_TRY IT_. Only an exact copy is wanted: the lines from the one holding "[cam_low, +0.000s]" through the last line below, minus the pictures.

:: COLLECTED MATERIAL

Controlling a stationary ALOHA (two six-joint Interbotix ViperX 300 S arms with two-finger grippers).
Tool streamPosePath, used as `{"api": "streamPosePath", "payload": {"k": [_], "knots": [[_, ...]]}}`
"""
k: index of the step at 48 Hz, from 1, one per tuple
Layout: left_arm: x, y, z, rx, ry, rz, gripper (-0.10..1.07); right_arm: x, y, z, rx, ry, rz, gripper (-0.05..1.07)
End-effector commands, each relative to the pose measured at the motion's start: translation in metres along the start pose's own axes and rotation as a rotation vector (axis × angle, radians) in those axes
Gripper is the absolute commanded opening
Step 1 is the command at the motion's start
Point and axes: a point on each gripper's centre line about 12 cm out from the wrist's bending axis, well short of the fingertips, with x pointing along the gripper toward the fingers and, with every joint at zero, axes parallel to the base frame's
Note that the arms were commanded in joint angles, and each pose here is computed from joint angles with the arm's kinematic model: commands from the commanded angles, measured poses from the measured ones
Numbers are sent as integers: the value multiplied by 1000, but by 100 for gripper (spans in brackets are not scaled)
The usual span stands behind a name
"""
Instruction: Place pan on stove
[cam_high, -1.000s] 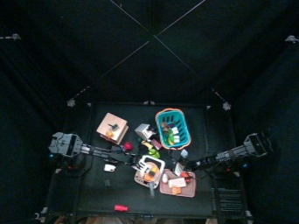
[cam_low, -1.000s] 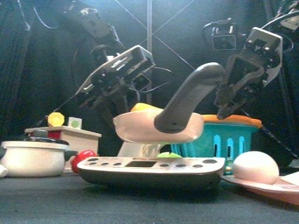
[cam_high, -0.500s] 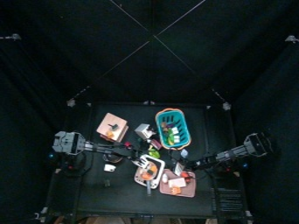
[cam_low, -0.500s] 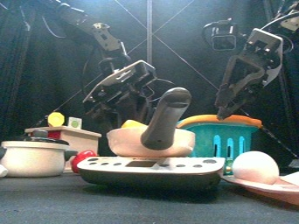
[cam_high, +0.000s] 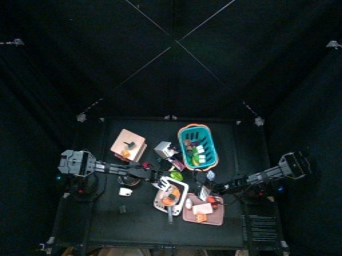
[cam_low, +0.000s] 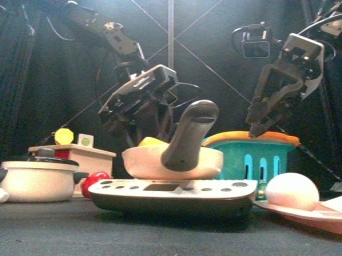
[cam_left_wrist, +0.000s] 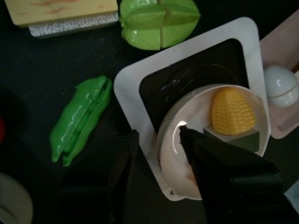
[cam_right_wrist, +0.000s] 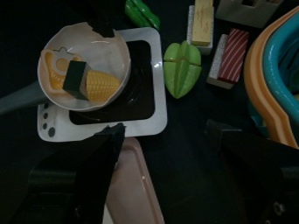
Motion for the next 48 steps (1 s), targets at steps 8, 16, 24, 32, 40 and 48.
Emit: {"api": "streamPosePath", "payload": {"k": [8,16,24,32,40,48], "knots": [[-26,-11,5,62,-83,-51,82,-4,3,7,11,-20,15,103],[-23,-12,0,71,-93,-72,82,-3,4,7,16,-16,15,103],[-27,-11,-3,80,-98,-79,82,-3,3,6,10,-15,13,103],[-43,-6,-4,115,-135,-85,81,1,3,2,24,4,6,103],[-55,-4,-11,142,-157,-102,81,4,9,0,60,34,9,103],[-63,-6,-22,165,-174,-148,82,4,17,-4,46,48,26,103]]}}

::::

_OUTPUT_.
[cam_low, +0.000s] 
[cam_left_wrist, +0.000s] 
[cam_right_wrist, +0.000s] 
Motion for the next 48 steps (1 s), targets at steps 8, 16, 24, 32, 40 and 48.
Emit: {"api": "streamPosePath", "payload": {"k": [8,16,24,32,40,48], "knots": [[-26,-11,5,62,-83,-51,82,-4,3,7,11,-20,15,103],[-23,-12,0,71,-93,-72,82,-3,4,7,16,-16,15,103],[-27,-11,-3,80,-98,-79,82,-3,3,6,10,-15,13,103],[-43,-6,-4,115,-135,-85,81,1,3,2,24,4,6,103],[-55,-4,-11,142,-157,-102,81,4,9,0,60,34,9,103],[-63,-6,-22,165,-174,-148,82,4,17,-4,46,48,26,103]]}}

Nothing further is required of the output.